The EPA regularly reviews substitutes with respect to environmental and health risks. They are classified as acceptable, unacceptable, or acceptable under use conditions. An alternative is considered as an unacceptable substitute if there is another available or potentially available. A list of substitutes by sector is published on:

www.epa.gov/snap/snap-substitutes-sector.

Propylene and R-443A still listed as unacceptable

The EPA listed propylene (R-1270) as well as the blended refrigerant R-443A as unacceptable alternatives for new cold storage warehouses where leakage of cooling systems is a big problem.
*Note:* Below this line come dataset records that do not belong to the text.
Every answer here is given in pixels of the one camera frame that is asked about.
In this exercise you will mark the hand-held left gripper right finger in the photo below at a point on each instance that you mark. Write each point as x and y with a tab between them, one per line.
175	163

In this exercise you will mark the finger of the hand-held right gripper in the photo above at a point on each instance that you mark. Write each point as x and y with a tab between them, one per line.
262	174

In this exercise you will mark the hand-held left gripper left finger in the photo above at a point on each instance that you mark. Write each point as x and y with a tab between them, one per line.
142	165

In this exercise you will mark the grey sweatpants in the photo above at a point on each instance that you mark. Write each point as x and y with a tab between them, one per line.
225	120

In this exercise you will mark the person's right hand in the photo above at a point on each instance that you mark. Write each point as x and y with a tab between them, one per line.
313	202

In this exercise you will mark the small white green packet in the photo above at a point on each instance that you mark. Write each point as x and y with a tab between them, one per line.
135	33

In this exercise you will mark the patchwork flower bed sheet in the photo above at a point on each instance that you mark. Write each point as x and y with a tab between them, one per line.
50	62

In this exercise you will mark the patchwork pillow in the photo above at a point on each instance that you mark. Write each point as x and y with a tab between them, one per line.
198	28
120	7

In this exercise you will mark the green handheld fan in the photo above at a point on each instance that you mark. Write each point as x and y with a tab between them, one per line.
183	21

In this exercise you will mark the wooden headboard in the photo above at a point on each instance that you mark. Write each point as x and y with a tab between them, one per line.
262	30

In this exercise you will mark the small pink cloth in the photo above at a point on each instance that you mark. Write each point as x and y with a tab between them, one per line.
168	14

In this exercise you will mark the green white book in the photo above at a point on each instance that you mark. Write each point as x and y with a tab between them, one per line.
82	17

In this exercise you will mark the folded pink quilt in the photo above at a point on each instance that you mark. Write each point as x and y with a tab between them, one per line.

The reason behind this listing lies neither in ozone depletion nor in its global warming potential. In addition to these two factors, the EPA also evaluates the potential impacts of propylene and the three components of R-443A on local air quality. The photochemical reactivity of propylene, which is also one of the three components of R-443A, is much higher than that of the other two HCs. This means that propylene as an unsaturated molecule is significantly more reactive in the atmosphere than propane, for example.

The American Innovation and Manufacturing Act (AIM)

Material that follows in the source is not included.